■ **Problem to solve**: Across the data below, how many lines hold "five"? Answer with that number and nothing else.

■ **Provided material**:
—————
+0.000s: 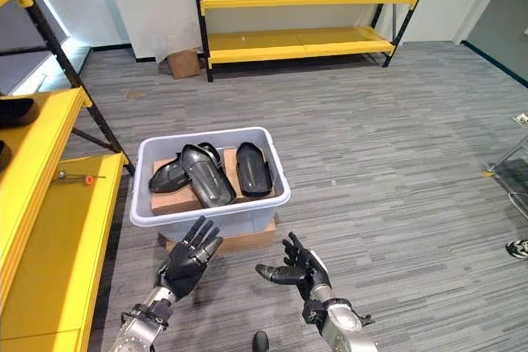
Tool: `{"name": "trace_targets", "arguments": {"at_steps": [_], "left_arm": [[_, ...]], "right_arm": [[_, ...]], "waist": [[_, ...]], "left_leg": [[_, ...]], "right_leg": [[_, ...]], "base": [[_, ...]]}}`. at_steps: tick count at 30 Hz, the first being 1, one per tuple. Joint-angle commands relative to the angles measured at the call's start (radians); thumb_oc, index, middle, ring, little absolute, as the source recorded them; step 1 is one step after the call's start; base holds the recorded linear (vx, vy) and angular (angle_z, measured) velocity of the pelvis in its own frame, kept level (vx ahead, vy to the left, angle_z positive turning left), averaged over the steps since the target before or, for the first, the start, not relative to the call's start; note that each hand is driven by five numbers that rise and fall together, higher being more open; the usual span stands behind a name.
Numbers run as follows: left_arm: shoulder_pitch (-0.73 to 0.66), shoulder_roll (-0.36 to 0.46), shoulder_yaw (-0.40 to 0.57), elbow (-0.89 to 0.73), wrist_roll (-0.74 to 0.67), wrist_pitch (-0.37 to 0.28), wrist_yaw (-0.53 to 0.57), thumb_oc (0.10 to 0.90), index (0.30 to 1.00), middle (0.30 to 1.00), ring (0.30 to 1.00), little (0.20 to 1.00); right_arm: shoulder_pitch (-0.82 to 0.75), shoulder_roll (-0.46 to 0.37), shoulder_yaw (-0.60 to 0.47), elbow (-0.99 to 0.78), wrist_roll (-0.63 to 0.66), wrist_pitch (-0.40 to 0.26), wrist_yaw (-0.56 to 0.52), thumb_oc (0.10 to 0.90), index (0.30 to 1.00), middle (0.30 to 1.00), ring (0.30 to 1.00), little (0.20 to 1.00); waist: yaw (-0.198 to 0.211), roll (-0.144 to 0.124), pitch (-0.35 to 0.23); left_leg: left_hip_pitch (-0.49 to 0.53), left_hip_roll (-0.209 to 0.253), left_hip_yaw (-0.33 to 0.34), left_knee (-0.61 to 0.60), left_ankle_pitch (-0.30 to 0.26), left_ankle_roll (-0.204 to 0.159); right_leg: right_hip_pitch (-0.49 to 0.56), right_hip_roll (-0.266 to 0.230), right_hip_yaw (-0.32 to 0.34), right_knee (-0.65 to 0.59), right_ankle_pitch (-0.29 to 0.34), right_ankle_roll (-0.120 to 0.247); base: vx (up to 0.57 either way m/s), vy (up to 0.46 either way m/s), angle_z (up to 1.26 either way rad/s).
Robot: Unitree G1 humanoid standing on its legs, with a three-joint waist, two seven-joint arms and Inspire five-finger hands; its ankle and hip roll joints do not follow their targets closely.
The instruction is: Move parts from the plastic box to the shelf.
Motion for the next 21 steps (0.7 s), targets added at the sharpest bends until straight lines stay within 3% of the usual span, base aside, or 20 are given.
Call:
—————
■ **Task response**: 2